_What is expected_: Work out how many lines in the data include the string "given"; reply with that number alone.

_Data segment_:
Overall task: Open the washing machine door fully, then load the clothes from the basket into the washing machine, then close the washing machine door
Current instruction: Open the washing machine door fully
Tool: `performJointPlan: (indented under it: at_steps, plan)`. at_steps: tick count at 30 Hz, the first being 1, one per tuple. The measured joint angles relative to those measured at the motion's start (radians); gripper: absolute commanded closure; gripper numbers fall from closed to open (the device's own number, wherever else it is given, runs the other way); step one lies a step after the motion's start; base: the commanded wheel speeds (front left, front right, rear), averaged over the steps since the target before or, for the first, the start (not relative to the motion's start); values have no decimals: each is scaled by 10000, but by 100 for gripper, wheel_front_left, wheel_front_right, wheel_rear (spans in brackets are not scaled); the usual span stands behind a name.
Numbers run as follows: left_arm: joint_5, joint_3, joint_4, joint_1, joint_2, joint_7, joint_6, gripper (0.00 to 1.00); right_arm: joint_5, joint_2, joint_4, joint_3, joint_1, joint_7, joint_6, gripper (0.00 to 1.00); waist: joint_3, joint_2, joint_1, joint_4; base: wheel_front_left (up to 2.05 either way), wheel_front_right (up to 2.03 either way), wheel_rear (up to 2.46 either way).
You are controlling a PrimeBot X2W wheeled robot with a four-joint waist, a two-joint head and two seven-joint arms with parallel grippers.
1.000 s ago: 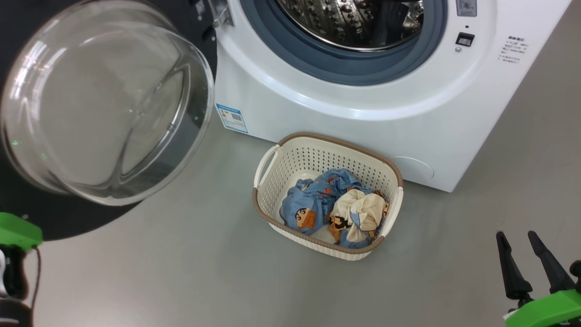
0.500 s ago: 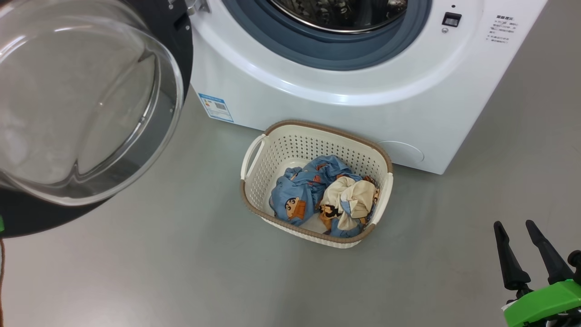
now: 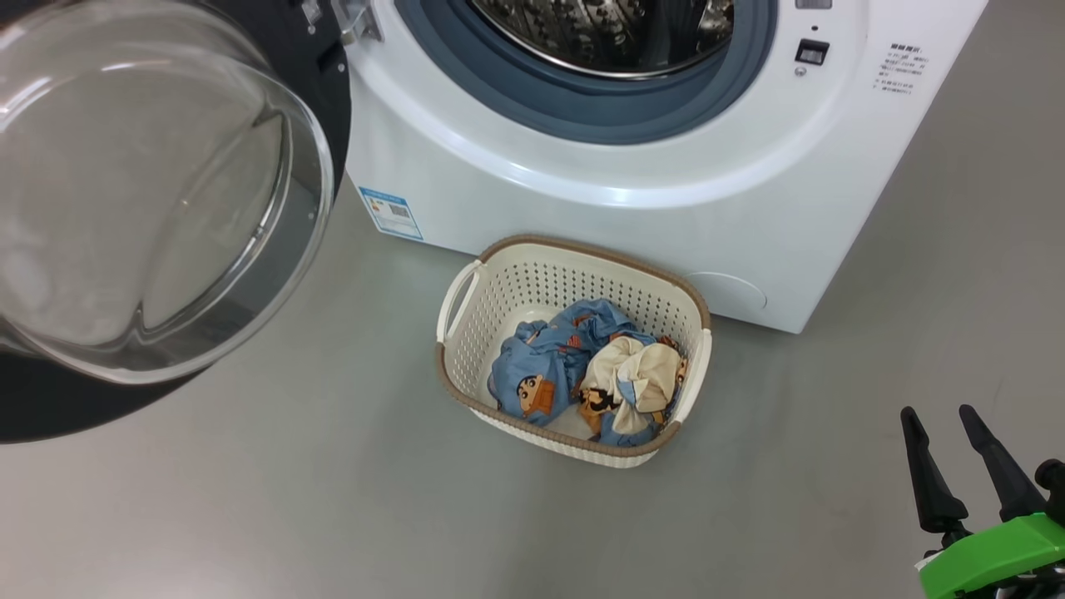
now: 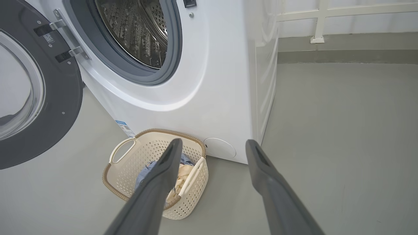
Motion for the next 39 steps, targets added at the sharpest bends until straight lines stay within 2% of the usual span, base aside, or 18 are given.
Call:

_Written solution_: 2